Return every line of the data below that includes the string "black".

============

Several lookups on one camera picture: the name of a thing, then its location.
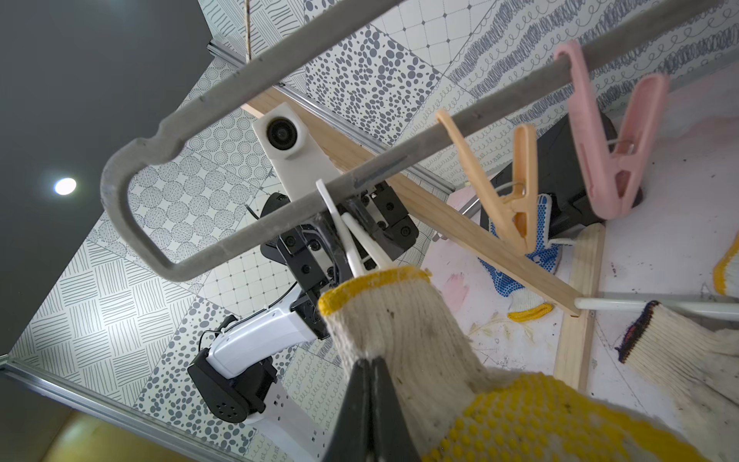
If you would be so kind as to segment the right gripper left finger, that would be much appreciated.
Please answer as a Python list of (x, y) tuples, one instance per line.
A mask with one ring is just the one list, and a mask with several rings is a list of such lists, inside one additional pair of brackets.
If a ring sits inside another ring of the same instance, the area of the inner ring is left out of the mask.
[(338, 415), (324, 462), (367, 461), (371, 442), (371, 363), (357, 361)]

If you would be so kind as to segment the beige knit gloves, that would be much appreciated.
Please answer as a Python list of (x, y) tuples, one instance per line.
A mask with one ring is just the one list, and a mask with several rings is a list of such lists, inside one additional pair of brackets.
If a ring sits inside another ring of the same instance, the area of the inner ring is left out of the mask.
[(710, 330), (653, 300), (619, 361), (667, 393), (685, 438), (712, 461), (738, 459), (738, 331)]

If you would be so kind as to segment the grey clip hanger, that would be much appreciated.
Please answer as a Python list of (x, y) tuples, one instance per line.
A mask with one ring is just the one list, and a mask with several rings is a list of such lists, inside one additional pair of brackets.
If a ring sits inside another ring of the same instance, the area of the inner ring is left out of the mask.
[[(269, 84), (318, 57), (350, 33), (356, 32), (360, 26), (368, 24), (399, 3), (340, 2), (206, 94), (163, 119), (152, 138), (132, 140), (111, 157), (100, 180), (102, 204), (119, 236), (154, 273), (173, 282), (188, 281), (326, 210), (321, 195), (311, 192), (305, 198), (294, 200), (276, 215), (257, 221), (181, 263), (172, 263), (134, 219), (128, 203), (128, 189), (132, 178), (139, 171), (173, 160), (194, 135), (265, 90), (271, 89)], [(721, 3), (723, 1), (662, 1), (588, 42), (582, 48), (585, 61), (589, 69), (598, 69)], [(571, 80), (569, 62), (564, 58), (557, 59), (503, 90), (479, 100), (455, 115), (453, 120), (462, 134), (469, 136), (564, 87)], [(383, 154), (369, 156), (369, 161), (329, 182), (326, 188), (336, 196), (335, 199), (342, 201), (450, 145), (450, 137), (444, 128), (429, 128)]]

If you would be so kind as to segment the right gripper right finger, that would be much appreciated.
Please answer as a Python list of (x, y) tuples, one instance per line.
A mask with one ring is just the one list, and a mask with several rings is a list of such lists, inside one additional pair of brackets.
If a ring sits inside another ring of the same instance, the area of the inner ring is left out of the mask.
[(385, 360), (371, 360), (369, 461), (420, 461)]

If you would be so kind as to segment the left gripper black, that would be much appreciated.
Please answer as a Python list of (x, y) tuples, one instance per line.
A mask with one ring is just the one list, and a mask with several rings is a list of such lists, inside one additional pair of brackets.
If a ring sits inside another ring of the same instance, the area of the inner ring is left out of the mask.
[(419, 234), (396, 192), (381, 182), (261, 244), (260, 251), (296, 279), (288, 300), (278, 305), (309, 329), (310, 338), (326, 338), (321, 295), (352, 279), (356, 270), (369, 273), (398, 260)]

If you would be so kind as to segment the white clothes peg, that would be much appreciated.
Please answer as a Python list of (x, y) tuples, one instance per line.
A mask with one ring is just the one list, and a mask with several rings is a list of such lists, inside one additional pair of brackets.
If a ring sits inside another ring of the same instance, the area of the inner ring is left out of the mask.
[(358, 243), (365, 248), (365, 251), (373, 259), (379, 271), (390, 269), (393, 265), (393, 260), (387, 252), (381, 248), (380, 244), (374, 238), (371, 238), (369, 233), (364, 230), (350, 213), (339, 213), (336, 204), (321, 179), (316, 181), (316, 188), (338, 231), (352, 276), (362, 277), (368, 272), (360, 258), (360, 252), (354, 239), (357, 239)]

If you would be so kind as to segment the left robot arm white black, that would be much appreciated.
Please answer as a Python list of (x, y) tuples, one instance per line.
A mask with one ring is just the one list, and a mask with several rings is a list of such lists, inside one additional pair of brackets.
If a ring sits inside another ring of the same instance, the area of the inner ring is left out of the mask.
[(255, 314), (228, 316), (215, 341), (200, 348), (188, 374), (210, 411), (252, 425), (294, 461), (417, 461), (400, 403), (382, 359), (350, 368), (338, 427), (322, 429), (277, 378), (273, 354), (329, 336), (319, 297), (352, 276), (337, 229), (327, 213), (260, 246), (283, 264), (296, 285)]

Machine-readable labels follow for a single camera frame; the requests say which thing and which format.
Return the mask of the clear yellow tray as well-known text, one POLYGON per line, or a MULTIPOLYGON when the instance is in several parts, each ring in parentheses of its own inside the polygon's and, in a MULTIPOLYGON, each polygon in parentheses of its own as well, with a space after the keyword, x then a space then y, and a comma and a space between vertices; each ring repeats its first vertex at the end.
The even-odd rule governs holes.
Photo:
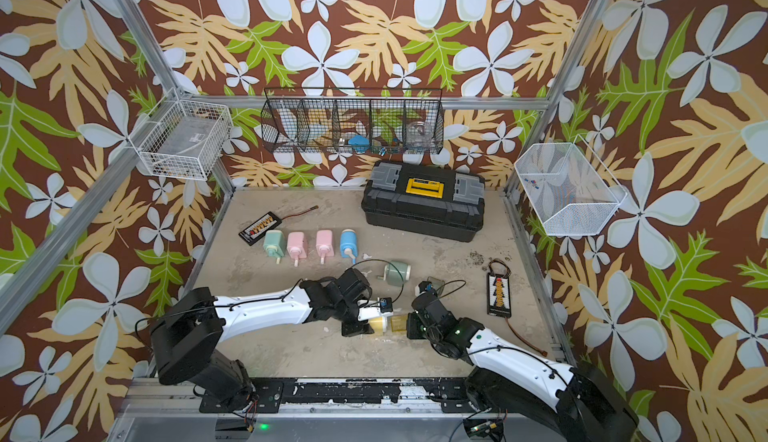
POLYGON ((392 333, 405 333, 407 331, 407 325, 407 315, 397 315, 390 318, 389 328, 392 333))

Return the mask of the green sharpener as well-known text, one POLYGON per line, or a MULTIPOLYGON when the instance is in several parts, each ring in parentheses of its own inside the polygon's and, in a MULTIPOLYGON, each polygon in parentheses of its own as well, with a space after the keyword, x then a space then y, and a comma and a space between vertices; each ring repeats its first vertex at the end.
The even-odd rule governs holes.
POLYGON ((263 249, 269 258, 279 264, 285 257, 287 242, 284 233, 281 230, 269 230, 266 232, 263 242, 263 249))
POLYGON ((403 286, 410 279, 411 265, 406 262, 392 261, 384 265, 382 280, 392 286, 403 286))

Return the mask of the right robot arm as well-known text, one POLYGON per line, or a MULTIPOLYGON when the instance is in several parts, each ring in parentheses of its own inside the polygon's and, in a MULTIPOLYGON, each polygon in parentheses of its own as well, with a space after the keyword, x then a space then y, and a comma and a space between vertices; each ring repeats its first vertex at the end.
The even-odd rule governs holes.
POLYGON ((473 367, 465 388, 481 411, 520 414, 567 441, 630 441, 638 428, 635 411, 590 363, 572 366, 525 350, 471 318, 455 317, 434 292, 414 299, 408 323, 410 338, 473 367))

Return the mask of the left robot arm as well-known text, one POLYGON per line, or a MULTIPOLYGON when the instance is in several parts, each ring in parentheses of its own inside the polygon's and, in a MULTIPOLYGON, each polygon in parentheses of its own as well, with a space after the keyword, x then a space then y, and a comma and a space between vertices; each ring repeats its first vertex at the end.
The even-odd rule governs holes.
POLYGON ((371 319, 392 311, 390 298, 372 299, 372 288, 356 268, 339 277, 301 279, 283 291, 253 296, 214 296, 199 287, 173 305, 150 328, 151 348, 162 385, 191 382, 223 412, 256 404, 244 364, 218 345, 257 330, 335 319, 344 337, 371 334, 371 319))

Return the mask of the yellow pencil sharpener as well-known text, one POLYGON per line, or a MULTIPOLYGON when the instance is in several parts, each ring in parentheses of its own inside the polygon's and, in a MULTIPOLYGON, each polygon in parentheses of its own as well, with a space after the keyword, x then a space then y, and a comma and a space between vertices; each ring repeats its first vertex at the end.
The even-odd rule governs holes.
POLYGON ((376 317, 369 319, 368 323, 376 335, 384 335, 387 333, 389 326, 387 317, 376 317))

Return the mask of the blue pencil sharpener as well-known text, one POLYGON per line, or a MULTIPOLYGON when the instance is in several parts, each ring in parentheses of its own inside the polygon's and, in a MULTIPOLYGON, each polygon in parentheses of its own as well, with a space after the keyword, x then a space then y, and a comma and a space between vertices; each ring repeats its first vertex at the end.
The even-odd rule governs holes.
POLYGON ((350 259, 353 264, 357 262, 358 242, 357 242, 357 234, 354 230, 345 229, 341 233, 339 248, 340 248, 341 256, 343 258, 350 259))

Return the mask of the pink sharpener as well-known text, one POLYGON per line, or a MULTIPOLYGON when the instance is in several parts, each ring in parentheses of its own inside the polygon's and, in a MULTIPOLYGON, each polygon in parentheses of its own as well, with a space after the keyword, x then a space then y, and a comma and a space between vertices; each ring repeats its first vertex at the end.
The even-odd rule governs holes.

============

- **Solution to this exercise**:
If you would be so kind as to segment the left gripper black, that would be much appreciated.
If you would be so kind as to segment the left robot arm white black, that would be much appreciated.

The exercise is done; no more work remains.